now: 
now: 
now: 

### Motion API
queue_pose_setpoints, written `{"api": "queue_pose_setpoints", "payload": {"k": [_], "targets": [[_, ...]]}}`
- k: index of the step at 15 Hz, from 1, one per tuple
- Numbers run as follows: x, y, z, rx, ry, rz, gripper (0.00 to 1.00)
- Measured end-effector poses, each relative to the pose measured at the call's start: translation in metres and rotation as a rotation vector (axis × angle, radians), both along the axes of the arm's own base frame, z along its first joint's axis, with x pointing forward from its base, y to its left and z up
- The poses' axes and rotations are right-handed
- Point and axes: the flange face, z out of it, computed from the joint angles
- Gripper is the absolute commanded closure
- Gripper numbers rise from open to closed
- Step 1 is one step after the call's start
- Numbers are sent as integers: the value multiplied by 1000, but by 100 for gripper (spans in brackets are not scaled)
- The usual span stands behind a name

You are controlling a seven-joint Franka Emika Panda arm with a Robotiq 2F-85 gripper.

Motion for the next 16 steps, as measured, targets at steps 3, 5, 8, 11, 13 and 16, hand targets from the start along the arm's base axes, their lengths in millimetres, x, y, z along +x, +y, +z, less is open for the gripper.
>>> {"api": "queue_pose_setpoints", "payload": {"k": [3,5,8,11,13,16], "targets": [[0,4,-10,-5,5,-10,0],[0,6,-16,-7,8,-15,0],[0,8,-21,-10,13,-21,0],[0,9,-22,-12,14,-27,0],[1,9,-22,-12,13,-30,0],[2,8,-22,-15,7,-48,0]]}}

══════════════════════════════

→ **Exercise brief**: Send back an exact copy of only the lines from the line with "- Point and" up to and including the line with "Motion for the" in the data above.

→ **Exercise result**:
- Point and axes: the flange face, z out of it, computed from the joint angles
- Gripper is the absolute commanded closure
- Gripper numbers rise from open to closed
- Step 1 is one step after the call's start
- Numbers are sent as integers: the value multiplied by 1000, but by 100 for gripper (spans in brackets are not scaled)
- The usual span stands behind a name

You are controlling a seven-joint Franka Emika Panda arm with a Robotiq 2F-85 gripper.

Motion for the next 16 steps, as measured, targets at steps 3, 5, 8, 11, 13 and 16, hand targets from the start along the arm's base axes, their lengths in millimetres, x, y, z along +x, +y, +z, less is open for the gripper.

This completes the output.